The lightweight scanning helmet (whose development was aided by another University of Nottingham spinout, Added Scientific Limited) resembles a cycling helmet and can be scaled to fit babies, toddlers and adults. This will offer psychologists extraordinary insights into the neurodevelopmental trajectory, enabling us to look at the brain networks that form as infants learn to walk, or talk, and how those networks might break down in disease.
"How the brain develops throughout childhood is still a mystery, and we can now study this in ways never before possible. We know an awful lot about what happens to the brain over the course of an adult’s lifetime, but relatively little about what happens in those first few critical years."
Further collaborations have seen psychologists using the scanner to study the behaviour of elderly drivers, and Queen’s Medical Centre consultants studying brain injuries. Developing novel biomarkers for assessment of concussion in sport and the military is another application which has extremely exciting potential.
A key partner is the Wellcome Centre for Human Neuroimaging at University College London. The UCL team, led by Professor Gareth Barnes, are long-standing collaborators with Nottingham. Back in 2016, the teams realised that a new generation of quantum sensors, which are lightweight and operate without cryogenic temperatures, could facilitate small-scale MEG technology, while increasing its sensitivity. Fast forward just five years and the first OPM-MEG clinical trials, funded by the Wolfson Institute, will be conducted later this year by Young Epilepsy, in collaboration with Great Ormond Street.
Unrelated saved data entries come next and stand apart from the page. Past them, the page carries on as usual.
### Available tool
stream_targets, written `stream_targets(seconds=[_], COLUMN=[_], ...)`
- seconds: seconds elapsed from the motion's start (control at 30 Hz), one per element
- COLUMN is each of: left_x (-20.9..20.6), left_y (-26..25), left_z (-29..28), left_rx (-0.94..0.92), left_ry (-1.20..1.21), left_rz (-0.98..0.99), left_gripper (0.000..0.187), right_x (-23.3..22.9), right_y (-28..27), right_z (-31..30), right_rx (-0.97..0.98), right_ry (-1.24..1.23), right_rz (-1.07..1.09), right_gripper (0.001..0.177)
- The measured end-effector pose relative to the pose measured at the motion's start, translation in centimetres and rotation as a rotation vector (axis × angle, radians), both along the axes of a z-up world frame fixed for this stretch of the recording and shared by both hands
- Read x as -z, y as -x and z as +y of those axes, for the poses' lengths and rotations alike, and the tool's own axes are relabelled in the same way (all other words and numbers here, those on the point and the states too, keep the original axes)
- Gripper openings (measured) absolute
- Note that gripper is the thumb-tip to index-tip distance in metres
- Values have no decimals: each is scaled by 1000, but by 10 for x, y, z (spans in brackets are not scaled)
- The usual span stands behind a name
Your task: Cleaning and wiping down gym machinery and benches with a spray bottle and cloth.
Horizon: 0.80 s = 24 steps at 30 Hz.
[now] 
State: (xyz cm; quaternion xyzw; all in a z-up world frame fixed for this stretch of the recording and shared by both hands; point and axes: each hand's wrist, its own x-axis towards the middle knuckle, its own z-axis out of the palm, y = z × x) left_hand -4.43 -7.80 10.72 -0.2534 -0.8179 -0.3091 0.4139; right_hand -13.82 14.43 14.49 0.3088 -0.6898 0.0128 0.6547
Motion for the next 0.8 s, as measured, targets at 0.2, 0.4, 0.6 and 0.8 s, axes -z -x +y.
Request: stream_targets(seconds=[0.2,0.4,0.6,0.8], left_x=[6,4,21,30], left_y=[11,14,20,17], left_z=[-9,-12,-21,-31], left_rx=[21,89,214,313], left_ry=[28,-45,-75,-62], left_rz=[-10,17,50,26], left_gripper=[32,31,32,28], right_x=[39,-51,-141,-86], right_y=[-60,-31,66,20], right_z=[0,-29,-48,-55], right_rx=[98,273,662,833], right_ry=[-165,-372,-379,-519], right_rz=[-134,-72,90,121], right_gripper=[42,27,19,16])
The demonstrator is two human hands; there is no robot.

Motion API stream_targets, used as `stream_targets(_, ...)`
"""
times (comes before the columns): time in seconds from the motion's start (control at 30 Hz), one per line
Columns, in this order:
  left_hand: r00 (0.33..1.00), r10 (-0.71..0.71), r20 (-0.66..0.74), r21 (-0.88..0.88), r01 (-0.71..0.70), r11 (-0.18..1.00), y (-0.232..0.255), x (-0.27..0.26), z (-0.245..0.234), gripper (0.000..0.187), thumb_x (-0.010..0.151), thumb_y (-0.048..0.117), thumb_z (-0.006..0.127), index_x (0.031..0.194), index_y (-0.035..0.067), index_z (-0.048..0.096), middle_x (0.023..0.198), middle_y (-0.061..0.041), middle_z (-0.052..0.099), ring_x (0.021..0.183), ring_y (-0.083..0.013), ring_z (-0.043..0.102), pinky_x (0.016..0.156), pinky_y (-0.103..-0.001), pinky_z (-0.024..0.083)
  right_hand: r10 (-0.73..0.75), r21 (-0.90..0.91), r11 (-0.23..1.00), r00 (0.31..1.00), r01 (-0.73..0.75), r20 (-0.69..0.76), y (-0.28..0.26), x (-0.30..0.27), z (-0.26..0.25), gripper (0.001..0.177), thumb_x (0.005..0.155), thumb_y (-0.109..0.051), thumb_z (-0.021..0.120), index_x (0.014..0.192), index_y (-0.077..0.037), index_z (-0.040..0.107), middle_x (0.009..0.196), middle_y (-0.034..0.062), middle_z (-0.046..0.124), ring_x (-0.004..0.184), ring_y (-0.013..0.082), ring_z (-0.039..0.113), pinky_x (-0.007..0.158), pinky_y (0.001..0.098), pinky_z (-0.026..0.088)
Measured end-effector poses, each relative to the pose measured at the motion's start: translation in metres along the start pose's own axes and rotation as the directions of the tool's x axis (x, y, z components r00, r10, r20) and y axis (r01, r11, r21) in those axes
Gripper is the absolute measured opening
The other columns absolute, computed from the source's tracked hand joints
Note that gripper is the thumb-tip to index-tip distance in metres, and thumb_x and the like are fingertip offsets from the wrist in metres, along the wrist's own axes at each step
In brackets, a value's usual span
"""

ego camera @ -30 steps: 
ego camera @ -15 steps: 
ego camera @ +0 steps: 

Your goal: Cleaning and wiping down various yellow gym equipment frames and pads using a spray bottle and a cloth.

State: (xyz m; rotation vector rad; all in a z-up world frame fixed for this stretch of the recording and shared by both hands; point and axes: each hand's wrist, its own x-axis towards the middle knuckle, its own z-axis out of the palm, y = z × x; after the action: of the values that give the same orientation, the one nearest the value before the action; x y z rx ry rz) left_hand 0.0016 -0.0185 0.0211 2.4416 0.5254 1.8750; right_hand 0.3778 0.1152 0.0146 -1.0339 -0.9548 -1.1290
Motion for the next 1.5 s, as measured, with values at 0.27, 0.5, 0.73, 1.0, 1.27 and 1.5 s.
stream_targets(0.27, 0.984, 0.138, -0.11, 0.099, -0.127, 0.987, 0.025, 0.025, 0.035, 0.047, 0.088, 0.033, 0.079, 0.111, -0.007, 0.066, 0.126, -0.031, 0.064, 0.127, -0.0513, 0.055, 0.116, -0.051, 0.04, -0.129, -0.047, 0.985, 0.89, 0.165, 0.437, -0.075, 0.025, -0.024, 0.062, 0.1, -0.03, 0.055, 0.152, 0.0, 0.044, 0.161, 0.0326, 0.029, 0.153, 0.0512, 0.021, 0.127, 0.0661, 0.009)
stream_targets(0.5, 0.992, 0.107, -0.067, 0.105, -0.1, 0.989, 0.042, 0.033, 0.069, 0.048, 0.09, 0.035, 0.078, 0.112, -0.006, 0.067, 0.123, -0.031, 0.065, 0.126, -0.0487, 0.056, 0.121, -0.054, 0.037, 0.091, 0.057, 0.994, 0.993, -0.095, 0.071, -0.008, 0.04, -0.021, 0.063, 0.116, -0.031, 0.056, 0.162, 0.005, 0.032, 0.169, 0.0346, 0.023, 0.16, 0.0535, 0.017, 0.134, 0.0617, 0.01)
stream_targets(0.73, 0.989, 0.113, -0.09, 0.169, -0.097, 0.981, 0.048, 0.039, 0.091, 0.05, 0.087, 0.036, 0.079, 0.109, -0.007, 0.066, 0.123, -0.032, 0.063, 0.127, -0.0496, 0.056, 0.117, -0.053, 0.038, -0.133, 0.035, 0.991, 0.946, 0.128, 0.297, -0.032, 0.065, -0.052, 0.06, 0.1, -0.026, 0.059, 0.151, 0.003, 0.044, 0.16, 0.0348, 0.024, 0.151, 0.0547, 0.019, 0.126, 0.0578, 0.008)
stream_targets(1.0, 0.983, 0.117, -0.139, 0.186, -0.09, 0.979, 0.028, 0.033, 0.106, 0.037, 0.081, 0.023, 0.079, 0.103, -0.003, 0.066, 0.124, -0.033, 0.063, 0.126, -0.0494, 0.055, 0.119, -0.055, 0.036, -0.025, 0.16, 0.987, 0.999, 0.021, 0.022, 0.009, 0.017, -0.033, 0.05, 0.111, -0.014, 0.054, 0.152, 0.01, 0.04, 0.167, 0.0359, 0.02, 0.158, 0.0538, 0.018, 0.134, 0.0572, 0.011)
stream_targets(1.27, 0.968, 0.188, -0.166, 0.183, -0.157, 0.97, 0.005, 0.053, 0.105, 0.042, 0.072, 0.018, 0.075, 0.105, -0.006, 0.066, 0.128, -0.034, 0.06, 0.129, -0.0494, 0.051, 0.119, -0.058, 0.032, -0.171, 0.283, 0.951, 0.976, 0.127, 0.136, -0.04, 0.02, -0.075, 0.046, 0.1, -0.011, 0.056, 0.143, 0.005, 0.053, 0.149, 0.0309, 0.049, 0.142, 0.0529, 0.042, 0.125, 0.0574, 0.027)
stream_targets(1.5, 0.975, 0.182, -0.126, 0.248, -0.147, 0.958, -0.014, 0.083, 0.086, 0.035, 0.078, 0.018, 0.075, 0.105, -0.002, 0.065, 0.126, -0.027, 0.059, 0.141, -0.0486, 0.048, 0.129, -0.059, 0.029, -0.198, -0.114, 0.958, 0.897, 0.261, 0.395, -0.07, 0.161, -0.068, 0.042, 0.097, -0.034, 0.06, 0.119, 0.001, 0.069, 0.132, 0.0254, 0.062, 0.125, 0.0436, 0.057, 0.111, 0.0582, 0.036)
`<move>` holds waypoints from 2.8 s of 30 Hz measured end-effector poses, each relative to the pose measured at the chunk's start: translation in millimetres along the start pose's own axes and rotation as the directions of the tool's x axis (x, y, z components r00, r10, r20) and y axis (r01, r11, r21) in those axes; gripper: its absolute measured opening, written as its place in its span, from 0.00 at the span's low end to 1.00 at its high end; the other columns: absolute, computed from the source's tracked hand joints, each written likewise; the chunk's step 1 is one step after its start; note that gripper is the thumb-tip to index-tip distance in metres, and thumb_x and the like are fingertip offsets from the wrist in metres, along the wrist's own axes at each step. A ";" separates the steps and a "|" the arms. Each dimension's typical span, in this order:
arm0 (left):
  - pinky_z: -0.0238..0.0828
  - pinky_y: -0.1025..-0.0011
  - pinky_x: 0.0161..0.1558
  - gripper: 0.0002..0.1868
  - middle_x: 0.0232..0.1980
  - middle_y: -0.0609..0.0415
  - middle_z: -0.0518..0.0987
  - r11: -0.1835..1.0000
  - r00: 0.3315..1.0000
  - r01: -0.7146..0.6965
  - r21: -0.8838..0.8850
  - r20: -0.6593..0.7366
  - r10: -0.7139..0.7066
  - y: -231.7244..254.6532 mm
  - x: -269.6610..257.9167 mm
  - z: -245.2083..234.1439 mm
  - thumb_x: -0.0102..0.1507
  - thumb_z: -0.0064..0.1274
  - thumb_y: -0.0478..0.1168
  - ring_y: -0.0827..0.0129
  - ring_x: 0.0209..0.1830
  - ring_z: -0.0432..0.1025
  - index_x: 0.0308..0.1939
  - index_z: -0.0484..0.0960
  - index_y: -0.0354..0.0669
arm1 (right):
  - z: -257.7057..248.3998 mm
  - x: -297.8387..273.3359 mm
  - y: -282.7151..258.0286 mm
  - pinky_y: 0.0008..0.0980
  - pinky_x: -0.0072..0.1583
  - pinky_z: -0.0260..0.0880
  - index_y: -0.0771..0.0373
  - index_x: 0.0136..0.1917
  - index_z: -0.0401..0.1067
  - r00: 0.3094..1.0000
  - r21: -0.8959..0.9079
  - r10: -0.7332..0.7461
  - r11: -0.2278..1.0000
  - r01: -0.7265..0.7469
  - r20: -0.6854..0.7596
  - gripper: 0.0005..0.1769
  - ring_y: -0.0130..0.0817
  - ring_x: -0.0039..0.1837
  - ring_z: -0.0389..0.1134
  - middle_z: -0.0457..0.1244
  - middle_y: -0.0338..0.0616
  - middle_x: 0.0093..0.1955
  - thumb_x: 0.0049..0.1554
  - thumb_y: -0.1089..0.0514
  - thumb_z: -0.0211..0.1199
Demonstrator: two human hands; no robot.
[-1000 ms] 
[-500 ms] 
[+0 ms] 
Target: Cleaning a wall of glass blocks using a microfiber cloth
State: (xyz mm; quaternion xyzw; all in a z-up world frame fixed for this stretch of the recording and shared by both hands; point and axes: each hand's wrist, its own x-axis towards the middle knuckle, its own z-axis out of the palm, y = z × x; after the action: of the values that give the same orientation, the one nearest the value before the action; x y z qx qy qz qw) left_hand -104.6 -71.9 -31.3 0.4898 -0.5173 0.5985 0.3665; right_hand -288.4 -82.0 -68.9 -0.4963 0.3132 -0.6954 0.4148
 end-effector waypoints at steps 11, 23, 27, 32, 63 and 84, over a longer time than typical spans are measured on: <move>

Professor Richard Bowtell, Director of the Sir Peter Mansfield Imaging Centre and integrally involved in the research said: “It’s very exciting. We are making important connections with collaborators, clinicians and researchers around the world who recognise the potential of the scanner to uniquely assess brain function across the lifespan, and to offer insights into conditions which have previously been difficult to study using conventional MEG.”
“Professor Brookes added: “The clinical trial could tell us much about the source of epileptic seizures in the brain, while providing data to help us further refine and validate the technology.
“The many quotes supplied by Cerca Magnetics confirms tremendous global interest and is allowing us to maximise the impact of our research, taking technology out of the University of Nottingham and into research institutions across the globe.
"As researchers, we’re focused on brain imaging, but these sensors offer exciting possibilities in other fields, such as foetal, heart and muscular imaging, and Cerca will look to work with clinical experts across the world to further translate this technology."
How it works
The Cerca system uses quantum sensors – optically pumped magnetometers (OPMs) – developed by US company QuSpin Inc, the world leader in atomic devices. Conventional MEG systems are static and cumbersome; this is necessary to accommodate the magnetic field detectors which have to be cryogenically cooled to -269 degrees Celsius. OPMs enable the same field detection without the need for cryogenic cooling, and so can be placed next to the scalp, making them far more sensitive to brain activity. The latest sensors are similar in size to a Lego brick, tri-axial (capable of measuring magnetic field in three orientations) and lightweight, which means they can be mounted in compact helmets.
Control of interference from background magnetic field is critical to the development of the system. Nottingham researchers worked with established partner Magnetic Shields Limited (MSL) to develop smaller, cheaper and lighter shielding enclosures for the scanner, using a new “hybrid” shielding technology. With shielding in place, the participant can move freely during a scan. MSL became a partner in the spinout company Cerca Magnetics Ltd.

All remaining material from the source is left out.